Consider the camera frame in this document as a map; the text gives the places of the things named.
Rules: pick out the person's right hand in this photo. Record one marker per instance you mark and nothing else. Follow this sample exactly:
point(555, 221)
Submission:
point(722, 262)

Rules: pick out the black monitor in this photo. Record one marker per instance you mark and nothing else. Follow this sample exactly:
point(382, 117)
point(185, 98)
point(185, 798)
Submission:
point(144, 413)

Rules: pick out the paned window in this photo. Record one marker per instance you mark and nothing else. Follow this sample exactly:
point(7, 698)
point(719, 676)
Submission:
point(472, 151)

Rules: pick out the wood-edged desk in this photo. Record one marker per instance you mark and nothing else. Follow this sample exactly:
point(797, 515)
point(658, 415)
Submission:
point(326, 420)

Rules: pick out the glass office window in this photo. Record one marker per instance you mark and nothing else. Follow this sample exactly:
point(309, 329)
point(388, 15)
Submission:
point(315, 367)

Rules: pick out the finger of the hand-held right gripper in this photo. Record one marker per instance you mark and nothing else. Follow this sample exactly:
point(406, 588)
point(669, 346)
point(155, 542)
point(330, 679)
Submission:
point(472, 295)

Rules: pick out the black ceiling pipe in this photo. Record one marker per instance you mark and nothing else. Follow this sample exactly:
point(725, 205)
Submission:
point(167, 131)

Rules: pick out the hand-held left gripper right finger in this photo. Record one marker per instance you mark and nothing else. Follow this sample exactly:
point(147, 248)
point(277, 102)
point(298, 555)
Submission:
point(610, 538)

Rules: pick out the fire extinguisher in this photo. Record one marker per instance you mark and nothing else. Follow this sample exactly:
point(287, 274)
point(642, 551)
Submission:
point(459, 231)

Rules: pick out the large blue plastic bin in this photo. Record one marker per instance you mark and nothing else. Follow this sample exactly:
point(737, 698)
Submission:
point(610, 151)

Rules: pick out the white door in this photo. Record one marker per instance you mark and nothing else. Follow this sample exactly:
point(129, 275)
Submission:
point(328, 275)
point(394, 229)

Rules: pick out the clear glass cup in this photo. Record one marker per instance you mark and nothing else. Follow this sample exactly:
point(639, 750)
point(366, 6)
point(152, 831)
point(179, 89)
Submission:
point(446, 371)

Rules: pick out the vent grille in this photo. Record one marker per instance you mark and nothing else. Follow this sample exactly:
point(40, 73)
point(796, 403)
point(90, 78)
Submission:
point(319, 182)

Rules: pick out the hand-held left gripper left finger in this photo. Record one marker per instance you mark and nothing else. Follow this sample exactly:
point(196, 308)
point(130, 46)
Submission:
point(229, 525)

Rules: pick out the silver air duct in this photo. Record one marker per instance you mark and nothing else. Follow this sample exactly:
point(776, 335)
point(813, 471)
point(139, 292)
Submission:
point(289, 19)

◆ ◆ ◆ ◆

* WORK TO COMPLETE
The complete listing is needed again, with each line reproduced exactly.

* RESPONSE
Consider the camera frame in this document as a map; the text gives the places of the things named.
Rules: pick out the person's right hand in this photo. Record one marker per instance you mark and nothing else. Follow this sample exactly:
point(555, 221)
Submission:
point(722, 262)

Rules: pick out the black monitor in this photo. Record one marker per instance you mark and nothing else. Follow this sample exactly:
point(382, 117)
point(185, 98)
point(185, 798)
Submission:
point(144, 413)

Rules: pick out the paned window in this photo. Record one marker per instance you mark and nothing else. Follow this sample exactly:
point(7, 698)
point(719, 676)
Submission:
point(472, 151)

Rules: pick out the wood-edged desk in this photo. Record one marker per instance you mark and nothing else. Follow this sample exactly:
point(797, 515)
point(658, 415)
Submission:
point(326, 420)

Rules: pick out the glass office window in this photo. Record one marker per instance you mark and nothing else. Follow this sample exactly:
point(309, 329)
point(388, 15)
Submission:
point(315, 367)

Rules: pick out the finger of the hand-held right gripper in this photo. Record one marker per instance you mark and nothing else. Follow this sample exactly:
point(406, 588)
point(669, 346)
point(155, 542)
point(330, 679)
Submission:
point(472, 295)

Rules: pick out the black ceiling pipe in this photo. Record one marker per instance you mark and nothing else. Follow this sample exactly:
point(725, 205)
Submission:
point(167, 131)

Rules: pick out the hand-held left gripper right finger in this photo. Record one marker per instance you mark and nothing else. Follow this sample exactly:
point(147, 248)
point(277, 102)
point(298, 555)
Submission:
point(610, 538)

Rules: pick out the fire extinguisher in this photo. Record one marker per instance you mark and nothing else. Follow this sample exactly:
point(287, 274)
point(642, 551)
Submission:
point(459, 231)

Rules: pick out the large blue plastic bin in this photo. Record one marker per instance you mark and nothing else. Follow this sample exactly:
point(737, 698)
Submission:
point(610, 151)

Rules: pick out the white door in this photo. Record one marker per instance you mark and nothing else. Follow this sample exactly:
point(129, 275)
Submission:
point(328, 275)
point(394, 229)

Rules: pick out the clear glass cup in this photo. Record one marker per instance you mark and nothing else. Follow this sample exactly:
point(639, 750)
point(366, 6)
point(152, 831)
point(179, 89)
Submission:
point(446, 371)

Rules: pick out the vent grille in this photo. Record one marker per instance you mark and nothing else. Follow this sample exactly:
point(40, 73)
point(796, 403)
point(90, 78)
Submission:
point(319, 182)

Rules: pick out the hand-held left gripper left finger in this photo. Record one marker per instance you mark and nothing else. Follow this sample exactly:
point(196, 308)
point(130, 46)
Submission:
point(229, 525)

Rules: pick out the silver air duct in this photo. Record one marker per instance you mark and nothing else. Follow this sample exactly:
point(776, 335)
point(813, 471)
point(139, 292)
Submission:
point(289, 19)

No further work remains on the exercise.